REQUIREMENT
Once the pictures are set aside, transcribe each line of the listing exactly.

[GIVEN MATERIAL — start]

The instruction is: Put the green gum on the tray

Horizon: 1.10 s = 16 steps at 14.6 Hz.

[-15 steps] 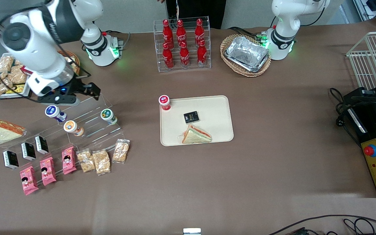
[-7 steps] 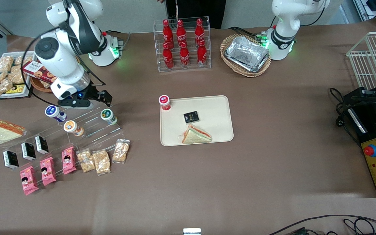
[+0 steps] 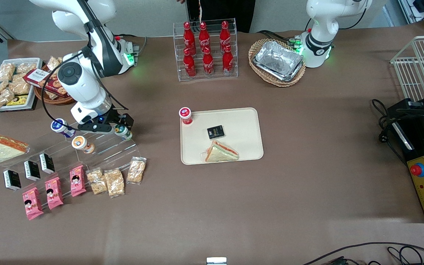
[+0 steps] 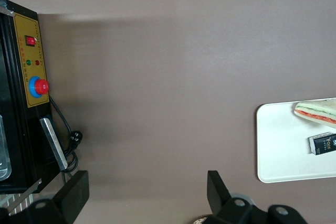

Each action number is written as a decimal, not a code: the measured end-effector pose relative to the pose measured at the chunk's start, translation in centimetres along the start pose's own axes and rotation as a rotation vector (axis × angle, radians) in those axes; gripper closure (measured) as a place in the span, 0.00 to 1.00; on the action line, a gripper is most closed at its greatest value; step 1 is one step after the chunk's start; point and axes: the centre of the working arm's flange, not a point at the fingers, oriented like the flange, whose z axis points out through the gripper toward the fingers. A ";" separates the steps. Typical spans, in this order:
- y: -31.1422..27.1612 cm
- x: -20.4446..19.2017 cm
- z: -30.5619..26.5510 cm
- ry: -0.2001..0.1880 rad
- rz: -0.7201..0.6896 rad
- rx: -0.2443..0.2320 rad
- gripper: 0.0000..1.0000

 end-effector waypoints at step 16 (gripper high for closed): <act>-1.2 -0.6 2.0 -0.028 0.001 -0.013 0.41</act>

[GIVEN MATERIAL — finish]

ANSWER TO THIS EXERCISE
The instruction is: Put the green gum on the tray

Horizon: 1.10 s = 16 steps at 14.6 Hz.

[-15 steps] 
[-7 steps] 
[+0 steps] 
[+0 steps] 

Each action number is written as a decimal, not a code: the measured end-effector pose relative to the pose measured at the chunk's start, translation in centimetres along the start pose's own axes and rotation as a rotation vector (axis × angle, radians) in those axes; gripper closure (measured) as a place in the span, 0.00 to 1.00; on the action line, a gripper is most closed at its greatest value; step 1 is one step after the chunk's start; point and axes: the centre of the working arm's flange, not a point at the fingers, oriented like the flange, whose z axis points out through the gripper toward the fingers. A ";" separates the steps. Typical spans, in this order:
- y: -31.1422..27.1612 cm
- x: -20.4446..19.2017 cm
- z: -30.5619..26.5510 cm
- ry: -0.2001..0.1880 rad
- rz: -0.7201..0.6896 rad
- rx: -0.2443..0.2320 rad
- gripper: 0.0000..1.0000

 end-effector waypoints at step 16 (gripper high for closed): <act>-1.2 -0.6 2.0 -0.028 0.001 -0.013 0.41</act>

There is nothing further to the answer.